A pious, shocked exclamation came from the window where Murphy stared suddenly into a magic gun before he was recognized. "Holy Mother!" he whispered, and then: "I found Tommy--where is Jerry?"
"Don't you ever do that again!" snapped Tex, a little white showing in his face. "I don't know how I kept th' hammer up! You look around by that clump of scrub oak, where the path goes around the big bowlder. I nearly fell over him. Take them both with you--we'll follow close. Any signs of anyone coming from town?"
"Not yet--but ye needn't stay here all night! Hurry, miss, or there'll be a slaughter that'll shake this country!"
As Jane obeyed, Tex walked over, drew up one of George's eyelids and smiled grimly. Then he placed a hand on each of the figures on the floor and nodded, a sneer flickering over his face. In a moment Jane, still a little unsteady, returned and found the ex-marshal pinning the nickeled badge on the lapel of Henry's coat, and while it meant nothing to her then in her agitated state of mind its significance came to her later. When that badge was found she would be freed of blame for Henry's death. Opening the door Tex blew out the light and led the way. They hurried over the uneven, hard ground and soon reached the railroad, where a hand car, with Murphy, Costigan, and Tommy at the handles, waited to run them over a trail where no tracks would tell any tales.
"Head for Scrub Oak, an' stop outside th' town till Jerry's party gets away," ordered Tex. "Th' grades are mostly against you an' all of you came from th' east, where Mike's family went.

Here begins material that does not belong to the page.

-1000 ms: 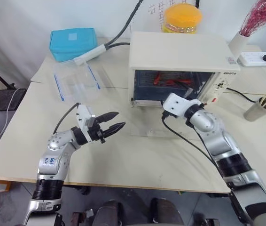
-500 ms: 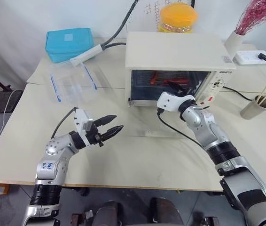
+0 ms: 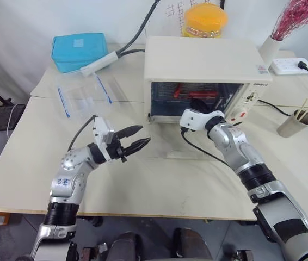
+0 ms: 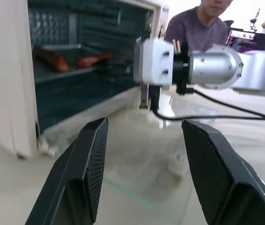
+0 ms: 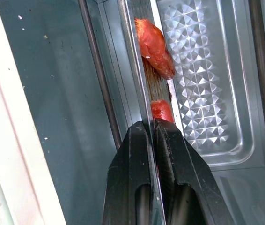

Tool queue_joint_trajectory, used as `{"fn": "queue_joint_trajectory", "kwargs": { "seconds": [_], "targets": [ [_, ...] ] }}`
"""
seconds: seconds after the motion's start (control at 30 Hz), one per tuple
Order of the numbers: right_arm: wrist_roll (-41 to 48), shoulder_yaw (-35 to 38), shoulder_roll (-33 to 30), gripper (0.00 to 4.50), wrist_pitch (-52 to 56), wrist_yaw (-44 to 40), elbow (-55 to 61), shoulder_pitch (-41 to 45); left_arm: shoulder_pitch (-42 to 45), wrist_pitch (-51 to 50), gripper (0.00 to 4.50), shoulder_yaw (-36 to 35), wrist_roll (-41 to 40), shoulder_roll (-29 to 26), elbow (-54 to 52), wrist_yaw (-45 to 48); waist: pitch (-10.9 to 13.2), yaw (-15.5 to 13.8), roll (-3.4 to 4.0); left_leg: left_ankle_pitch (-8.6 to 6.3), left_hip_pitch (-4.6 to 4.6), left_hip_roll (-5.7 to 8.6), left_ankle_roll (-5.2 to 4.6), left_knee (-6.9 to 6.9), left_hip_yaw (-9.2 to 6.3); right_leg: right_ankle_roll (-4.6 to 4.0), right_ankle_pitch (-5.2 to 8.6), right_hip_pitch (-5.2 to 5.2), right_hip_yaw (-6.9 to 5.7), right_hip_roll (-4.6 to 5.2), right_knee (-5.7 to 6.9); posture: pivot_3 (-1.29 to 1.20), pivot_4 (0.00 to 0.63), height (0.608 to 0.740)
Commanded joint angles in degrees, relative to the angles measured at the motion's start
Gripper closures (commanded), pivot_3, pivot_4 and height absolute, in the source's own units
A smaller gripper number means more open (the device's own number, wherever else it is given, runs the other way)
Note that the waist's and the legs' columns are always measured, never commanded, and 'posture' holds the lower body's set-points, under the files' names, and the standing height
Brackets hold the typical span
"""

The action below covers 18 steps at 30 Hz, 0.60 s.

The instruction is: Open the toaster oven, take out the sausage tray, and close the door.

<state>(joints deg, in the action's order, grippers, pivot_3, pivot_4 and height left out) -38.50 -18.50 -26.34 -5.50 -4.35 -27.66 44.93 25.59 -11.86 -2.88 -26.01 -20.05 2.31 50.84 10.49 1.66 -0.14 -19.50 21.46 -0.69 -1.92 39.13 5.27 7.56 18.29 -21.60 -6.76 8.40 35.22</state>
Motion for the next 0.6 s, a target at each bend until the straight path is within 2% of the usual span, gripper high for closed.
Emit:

They'll figger you went th' same way, if they think of th' hand car at all. It ain't likely they will, because I'm aimin' to give them something plain to read, when they'reableto read it. Got money? Got enough to buy three good cayuses with saddles, grub, an' everythin' you need? Good! Tommy, when you get to town, go in alone, get three outfits, an' take Miss Saunders an' Jerry to Gunsight as fast as they can travel. When you get there, ask for Nelson, an' tell him Tex Ewalt says to hold off h--l an' high water before givin' up these two. I'll join you there as soon as I can. Here, listen close," and he gave a description of Gunsight's location sufficient for a rider of the plains. "Off with you, now--let her roll gently near Buffalo Crick--she'll rumble deep crossin' that bridge an' Jake may be at home. So-long--get a-goin'!"

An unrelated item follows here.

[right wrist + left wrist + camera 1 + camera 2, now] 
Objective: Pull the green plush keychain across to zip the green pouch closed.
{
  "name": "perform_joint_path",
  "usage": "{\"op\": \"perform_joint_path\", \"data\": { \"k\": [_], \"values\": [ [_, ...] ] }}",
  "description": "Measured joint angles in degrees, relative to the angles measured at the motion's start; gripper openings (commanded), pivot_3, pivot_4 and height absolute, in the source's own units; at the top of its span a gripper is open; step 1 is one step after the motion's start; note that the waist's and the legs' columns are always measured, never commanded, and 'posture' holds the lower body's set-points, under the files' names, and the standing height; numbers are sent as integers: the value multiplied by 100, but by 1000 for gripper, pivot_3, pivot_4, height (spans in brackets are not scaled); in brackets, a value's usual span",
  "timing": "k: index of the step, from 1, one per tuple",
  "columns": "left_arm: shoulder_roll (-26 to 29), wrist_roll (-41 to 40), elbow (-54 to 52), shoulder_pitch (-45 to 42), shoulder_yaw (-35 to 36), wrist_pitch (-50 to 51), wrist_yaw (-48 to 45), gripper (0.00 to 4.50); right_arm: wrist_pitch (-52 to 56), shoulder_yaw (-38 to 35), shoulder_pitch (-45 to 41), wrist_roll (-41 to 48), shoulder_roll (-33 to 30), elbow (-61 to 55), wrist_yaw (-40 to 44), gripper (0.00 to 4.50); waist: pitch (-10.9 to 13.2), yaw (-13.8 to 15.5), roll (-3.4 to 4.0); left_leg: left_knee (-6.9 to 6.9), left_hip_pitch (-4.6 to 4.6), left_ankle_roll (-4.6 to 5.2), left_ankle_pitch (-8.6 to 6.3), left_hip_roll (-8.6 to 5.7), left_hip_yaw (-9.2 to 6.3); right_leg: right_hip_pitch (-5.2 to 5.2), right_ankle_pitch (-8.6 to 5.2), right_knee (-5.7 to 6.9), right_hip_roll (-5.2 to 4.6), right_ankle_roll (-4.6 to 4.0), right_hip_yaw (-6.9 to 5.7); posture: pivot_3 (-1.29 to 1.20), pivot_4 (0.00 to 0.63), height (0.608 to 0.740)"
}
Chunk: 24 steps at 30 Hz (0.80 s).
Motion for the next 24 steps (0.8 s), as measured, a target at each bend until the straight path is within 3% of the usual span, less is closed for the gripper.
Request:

"But you?" cried Jane. "Where are you going? Surely not back into that town!" The distress and anxiety brought a smile to the ex-marshal's lips. "You must come with us! You must! You must!" she insisted almost hysterically. "You can't fight the whole town!"
"I'm bettin' he can," growled Murphy. "Here, Tex! Better take a couple av these little firecrackers! Count five an' let 'em go; butyoubetter count sorta fast."
"No, thanks, Tim," laughed Tex. "I can't go with you, Miss Saunders. I've got a pack of coyotes to make fools of--see you at th' SV in four or five days. Don't you worry--it was clean self-defense. He brought it on himself. All right, Tim: get a-goin'!"
He listened to the sounds of the cautiously propelled car, the clicks of the rail joints growing softer and softer. When they had died out, he walked swiftly back to the house, where he got his hat and coat and then went on to town. Going to where the roan patiently waited for him he led it to John Graves' stable and reconnoitered the building. John was not at home on this night of excitement.
Tex forced the door, and quietly saddled the sorrel and the gray, threw a sack of corn across the latter and, leading them forth, led the three animals back of a deserted building and then went toward the hotel.